## WORK REQUIRED
Once the line containing "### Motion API" is found in the records below, return it and each following line exactly, up to and including the line containing "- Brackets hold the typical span", and nothing else.

## Stored records
▬▬▬▬▬▬

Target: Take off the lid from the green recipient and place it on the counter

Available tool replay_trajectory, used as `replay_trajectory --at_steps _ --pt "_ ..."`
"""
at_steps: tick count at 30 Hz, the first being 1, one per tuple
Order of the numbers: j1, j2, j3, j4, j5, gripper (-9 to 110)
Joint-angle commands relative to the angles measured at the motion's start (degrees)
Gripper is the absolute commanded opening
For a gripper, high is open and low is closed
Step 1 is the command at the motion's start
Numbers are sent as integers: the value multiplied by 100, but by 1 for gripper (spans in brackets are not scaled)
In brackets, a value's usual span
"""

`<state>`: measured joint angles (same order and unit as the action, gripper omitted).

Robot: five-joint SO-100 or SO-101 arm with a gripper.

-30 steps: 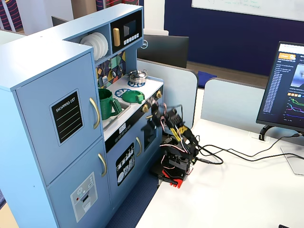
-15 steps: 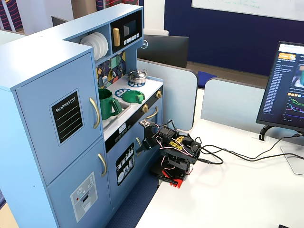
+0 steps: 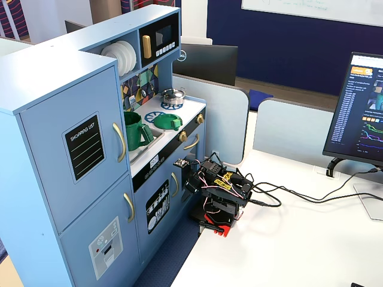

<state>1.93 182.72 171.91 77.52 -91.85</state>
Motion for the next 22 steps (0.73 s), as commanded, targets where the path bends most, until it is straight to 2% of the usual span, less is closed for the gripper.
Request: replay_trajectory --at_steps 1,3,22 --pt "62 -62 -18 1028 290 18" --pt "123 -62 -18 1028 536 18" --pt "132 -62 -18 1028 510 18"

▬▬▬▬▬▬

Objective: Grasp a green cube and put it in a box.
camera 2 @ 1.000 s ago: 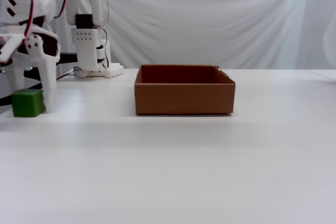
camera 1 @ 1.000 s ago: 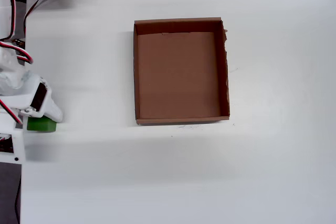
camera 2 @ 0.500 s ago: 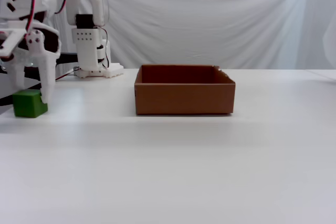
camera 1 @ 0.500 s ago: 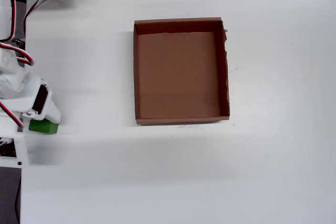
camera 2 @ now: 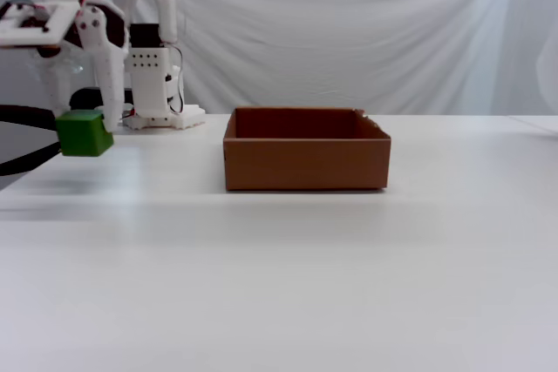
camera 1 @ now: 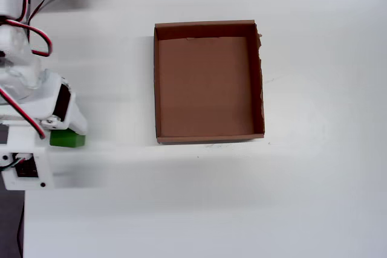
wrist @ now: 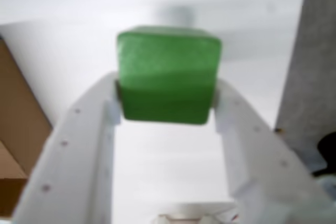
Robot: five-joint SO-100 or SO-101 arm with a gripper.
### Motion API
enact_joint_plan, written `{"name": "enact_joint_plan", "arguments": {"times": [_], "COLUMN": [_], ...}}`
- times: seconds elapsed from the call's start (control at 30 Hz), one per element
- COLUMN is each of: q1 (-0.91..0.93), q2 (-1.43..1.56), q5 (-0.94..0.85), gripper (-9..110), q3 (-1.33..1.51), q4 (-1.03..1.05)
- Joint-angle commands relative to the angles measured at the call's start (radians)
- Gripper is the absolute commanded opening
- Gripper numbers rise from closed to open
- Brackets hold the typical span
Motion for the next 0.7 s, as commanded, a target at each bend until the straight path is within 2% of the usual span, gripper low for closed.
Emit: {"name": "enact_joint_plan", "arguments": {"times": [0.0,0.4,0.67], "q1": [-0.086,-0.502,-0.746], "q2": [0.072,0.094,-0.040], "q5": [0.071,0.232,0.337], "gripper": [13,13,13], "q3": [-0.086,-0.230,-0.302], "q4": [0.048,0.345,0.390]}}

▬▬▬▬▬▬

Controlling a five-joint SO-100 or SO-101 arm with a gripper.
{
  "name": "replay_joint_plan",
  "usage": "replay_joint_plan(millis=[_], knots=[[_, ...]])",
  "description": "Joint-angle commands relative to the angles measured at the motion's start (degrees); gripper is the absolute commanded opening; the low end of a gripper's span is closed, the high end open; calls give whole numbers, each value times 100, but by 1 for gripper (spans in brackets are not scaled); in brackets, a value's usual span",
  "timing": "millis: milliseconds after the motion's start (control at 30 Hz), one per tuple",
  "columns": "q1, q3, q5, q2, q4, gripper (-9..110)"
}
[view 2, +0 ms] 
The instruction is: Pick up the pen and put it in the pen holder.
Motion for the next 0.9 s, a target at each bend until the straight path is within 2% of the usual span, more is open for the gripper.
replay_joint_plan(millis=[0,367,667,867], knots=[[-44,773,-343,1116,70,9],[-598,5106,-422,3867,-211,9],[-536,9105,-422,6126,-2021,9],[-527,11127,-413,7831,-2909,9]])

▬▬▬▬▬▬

## THE COMPLETED TASK
### Motion API
enact_joint_plan, written `{"name": "enact_joint_plan", "arguments": {"times": [_], "COLUMN": [_], ...}}`
- times: seconds elapsed from the call's start (control at 30 Hz), one per element
- COLUMN is each of: q1 (-0.91..0.93), q2 (-1.43..1.56), q5 (-0.94..0.85), gripper (-9..110), q3 (-1.33..1.51), q4 (-1.03..1.05)
- Joint-angle commands relative to the angles measured at the call's start (radians)
- Gripper is the absolute commanded opening
- Gripper numbers rise from closed to open
- Brackets hold the typical span

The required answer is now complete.